Department of Mechanical Engineering, University of Arkansas, Fayetteville, AR, 72701, USA.
Department of Mechanical Engineering, Vanderbilt University, Nashville, TN, 37212, USA.
Ann Biomed Eng. 2019 Nov;47(11):2322-2333. doi: 10.1007/s10439-019-02311-3. Epub 2019 Jun 19.

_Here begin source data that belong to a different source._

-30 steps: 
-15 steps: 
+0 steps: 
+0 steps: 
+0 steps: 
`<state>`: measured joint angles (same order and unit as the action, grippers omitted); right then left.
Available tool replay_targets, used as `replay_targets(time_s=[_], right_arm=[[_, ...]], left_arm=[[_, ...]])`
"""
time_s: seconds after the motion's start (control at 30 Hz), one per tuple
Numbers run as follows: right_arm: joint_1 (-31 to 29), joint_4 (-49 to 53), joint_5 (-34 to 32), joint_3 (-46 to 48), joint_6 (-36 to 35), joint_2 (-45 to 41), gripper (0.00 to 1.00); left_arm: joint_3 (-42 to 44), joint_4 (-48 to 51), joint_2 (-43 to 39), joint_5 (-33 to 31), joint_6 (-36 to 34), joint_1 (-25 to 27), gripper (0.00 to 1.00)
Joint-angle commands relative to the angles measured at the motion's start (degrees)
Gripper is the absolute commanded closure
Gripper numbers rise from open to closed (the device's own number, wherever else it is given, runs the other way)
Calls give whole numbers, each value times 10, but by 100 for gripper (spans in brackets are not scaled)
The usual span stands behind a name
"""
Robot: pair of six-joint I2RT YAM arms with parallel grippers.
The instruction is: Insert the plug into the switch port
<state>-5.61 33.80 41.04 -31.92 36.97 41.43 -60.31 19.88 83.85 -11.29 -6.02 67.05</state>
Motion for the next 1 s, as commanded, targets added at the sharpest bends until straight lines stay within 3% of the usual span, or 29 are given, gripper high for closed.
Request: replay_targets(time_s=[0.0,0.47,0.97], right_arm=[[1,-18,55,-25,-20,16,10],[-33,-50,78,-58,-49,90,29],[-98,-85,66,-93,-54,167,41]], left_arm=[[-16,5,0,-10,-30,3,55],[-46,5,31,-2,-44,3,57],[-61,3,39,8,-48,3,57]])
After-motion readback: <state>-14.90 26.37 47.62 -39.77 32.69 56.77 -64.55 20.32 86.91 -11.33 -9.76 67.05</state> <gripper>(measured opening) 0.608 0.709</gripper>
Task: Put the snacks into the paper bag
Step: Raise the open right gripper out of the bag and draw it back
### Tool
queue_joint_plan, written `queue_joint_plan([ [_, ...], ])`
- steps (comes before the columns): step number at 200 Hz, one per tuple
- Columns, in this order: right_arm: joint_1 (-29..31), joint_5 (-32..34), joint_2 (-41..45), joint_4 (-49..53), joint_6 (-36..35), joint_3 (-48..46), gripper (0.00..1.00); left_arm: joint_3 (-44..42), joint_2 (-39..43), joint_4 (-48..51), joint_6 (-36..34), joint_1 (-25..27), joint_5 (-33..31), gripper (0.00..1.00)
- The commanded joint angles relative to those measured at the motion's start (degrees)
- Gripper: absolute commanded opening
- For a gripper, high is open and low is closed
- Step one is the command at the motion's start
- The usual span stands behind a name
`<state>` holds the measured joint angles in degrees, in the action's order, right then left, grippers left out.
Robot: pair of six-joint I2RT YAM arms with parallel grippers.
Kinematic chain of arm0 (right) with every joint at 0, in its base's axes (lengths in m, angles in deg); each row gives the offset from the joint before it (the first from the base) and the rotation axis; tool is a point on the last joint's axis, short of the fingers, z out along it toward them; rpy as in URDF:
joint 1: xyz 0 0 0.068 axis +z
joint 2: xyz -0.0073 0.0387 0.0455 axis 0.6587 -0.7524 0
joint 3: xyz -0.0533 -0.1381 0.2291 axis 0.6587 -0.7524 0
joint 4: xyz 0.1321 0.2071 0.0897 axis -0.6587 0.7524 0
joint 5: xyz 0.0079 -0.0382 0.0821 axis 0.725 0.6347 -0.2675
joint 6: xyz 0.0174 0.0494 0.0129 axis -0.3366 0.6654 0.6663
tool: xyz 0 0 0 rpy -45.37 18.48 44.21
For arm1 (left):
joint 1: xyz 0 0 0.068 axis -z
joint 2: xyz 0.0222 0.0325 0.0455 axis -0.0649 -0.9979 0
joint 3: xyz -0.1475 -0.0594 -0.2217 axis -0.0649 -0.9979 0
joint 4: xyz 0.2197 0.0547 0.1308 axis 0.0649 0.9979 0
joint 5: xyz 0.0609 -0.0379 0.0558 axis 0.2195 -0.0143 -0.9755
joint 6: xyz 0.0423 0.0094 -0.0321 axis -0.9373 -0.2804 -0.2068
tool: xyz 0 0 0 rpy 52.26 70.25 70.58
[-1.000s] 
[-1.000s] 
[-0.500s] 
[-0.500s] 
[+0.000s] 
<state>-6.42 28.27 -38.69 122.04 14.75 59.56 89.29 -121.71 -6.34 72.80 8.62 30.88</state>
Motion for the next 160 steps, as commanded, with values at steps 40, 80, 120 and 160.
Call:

This paper presents a hardware and software system to implement the task space control of an MR-conditional robot by integrating inductively coupled wireless coil based tracking feedback into the control loop. The main motivation of this work is to increase the accuracy performance and address the system uncertainties in the practical scenarios. We present the MR-conditional robot hardware design, wireless tracking method, and custom-designed communication software for real-time tracking data transfer. Based on these working principles, we fabricate the robot platform and evaluate the complete system with respect to various performance indices, i.e. data communication speed, targeting accuracy, tracking coil resolution, image quality, temperature variation, and task space control accuracy for static and dynamic targeting inside MRI scanner. The in-scanner targeting results show that the MR-conditional robot with wireless tracking coil feedback achieves the targeting error of 0.17 ± 0.08 mm, while the error calculated from the joint space optical encoder feedback is 0.68 ± 0.19 mm.
本文提出了一种硬件和软件系统,通过将基于感应耦合无线线圈的跟踪反馈集成到控制回路中,实现了磁共振(MR)条件机器人的任务空间控制。这项工作的主要动机是提高精度性能,并解决实际场景中的系统不确定性。我们介绍了 MR 条件机器人的硬件设计、无线跟踪方法和定制设计的用于实时跟踪数据传输的通信软件。基于这些工作原理,我们制造了机器人平台,并针对各种性能指标(例如数据通信速度、目标精度、跟踪线圈分辨率、图像质量、温度变化和磁共振成像(MRI)扫描仪内静态和动态目标的任务空间控制精度)对整个系统进行了评估。在扫描仪内的目标定位结果表明,具有无线跟踪线圈反馈的 MR 条件机器人实现了 0.17 ± 0.08 毫米的目标定位误差,而从关节空间光学编码器反馈计算得到的误差为 0.68 ± 0.19 毫米。